Grogan v. W & T Offshore, Inc.

812 F.3d 376, 2016 A.M.C. 407, 2016 U.S. App. LEXIS 1313, 2016 WL 336543
CourtCourt of Appeals for the Fifth Circuit
DecidedJanuary 27, 2016
DocketNo. 15-30369
StatusPublished
Cited by4 cases

This text of 812 F.3d 376 (Grogan v. W & T Offshore, Inc.) is published on Counsel Stack Legal Research, covering Court of Appeals for the Fifth Circuit primary law. Counsel Stack provides free access to over 12 million legal documents including statutes, case law, regulations, and constitutions.

Bluebook
Grogan v. W & T Offshore, Inc., 812 F.3d 376, 2016 A.M.C. 407, 2016 U.S. App. LEXIS 1313, 2016 WL 336543 (5th Cir. 2016).

Opinion

PATRICK E. HIGGINBOTHAM, Circuit Judge:

W & T Offshore hired Triton Diving Services to provide a vessel, staff, and equipment for W & T’s offshore pipeline project. W & T also hired a safety contractor, Tiger Safety, to provide safety monitoring and training. Tiger personnel came aboard Triton’s vessel' to furnish these services, and one of them, a technician named Jakarta Grogan, was injured while on board. W & T and Triton now dispute which party must pay for Grogan’s injuries. The court below interpreted the parties’ Master Service Contract to place this burden on W & T alone. We affirm.

I

W & T Offshore (“W & T”) is a pipeline and platform operator in the Gulf of Mexico. In October 2011, it hired Triton Diving Services (“Triton”) to participate in an offshore pipeline recommissioning project. The project required flushing the pipeline of impurities, which Triton accomplished by pumping fluids flushed from the pipeline to the TRITON ACHIEVER, a dive support vessel (DSV> that Triton captained, crewed, and operated.
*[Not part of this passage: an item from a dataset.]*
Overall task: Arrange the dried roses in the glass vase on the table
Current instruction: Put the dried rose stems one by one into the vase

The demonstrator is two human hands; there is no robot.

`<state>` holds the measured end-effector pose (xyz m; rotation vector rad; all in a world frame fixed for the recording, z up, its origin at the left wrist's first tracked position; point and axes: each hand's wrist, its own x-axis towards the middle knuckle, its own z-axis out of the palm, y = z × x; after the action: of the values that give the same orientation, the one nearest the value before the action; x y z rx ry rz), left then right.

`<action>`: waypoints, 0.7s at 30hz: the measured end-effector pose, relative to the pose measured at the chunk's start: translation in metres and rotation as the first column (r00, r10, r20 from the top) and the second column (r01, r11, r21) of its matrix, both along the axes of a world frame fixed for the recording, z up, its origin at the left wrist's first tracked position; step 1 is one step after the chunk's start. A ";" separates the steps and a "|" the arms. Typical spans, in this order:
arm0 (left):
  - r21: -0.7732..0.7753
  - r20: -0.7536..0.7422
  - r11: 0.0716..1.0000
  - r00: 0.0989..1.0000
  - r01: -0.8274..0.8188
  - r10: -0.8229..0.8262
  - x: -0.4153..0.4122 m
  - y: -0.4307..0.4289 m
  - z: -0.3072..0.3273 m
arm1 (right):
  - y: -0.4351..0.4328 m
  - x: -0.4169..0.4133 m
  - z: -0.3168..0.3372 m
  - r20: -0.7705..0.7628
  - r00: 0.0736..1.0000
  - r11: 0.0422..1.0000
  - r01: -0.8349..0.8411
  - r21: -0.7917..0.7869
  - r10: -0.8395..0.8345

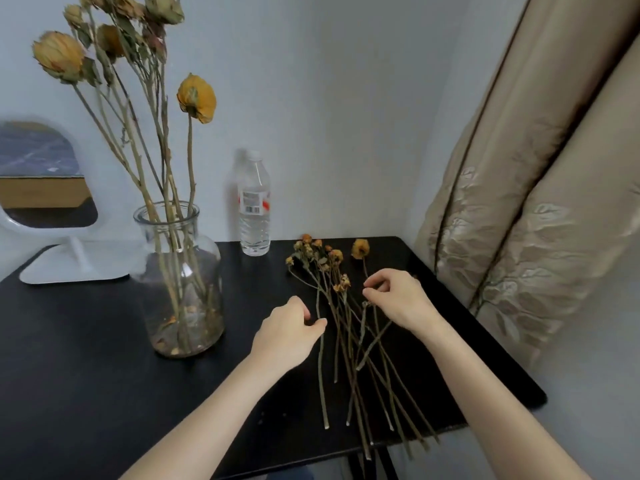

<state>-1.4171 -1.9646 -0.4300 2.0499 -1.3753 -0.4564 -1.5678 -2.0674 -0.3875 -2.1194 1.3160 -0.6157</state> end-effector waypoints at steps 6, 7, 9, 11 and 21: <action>-0.011 0.039 1.000 0.999 -0.004 0.005 -0.013 -0.023 -0.002 | -0.015 -0.020 -0.026 -0.184 0.964 0.969 0.215 0.119 -0.192; -0.023 0.042 1.000 0.999 0.009 -0.008 -0.016 -0.027 -0.001 | -0.016 -0.021 -0.028 -0.224 0.951 0.958 0.247 0.144 -0.211; -0.034 0.053 0.998 0.998 0.044 -0.042 -0.023 -0.036 0.002 | -0.019 -0.022 -0.031 -0.292 0.931 0.945 0.276 0.178 -0.217; -0.037 0.061 0.997 0.996 0.069 -0.067 -0.031 -0.044 0.004 | -0.023 -0.023 -0.036 -0.325 0.924 0.942 0.275 0.193 -0.203; 0.142 0.176 0.986 0.978 0.090 -0.115 -0.053 -0.066 0.000 | -0.030 -0.020 -0.051 -0.344 0.921 0.941 0.265 0.210 -0.182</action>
<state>-1.4703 -2.0311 -0.4295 2.1809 -1.6044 -0.4216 -1.5881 -2.0973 -0.4388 -1.9245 1.7353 -0.1754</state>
W & T provided detailed instructions for the filtering operation in a work order that Triton was obliged to follow pursuant to the Master Service Contract (“MSC”) between Triton and W & T.

While Triton was performing this service, it detected potentially unsafe levels of hydrogen sulfide (“H2S”) being filtered out of the pipeline fluids and suspended its operations in accordance with its safety manual. Triton then consulted with a W & T facilities engineer, Alan Greig, who recommended that Triton hire Tiger Safety (“Tiger”) to help resolve the H2S problem. A Triton representative made some of the arrangements with Tiger, and Greig also contacted Tiger to discuss the services it would provide, approve the equipment it would use, and confirm how much the services would cost W & T. Because Triton’s work order with W & T would require W & T to pay “cost plus 1Q%” to Triton for any charges for third-party services not addressed in the work order, W & T opted to pay for Tiger’s services directly. The contract and job tickets Tiger prepared for its work on the project listed W & T as [378]*378“Customer” and were signed by W & T representatives.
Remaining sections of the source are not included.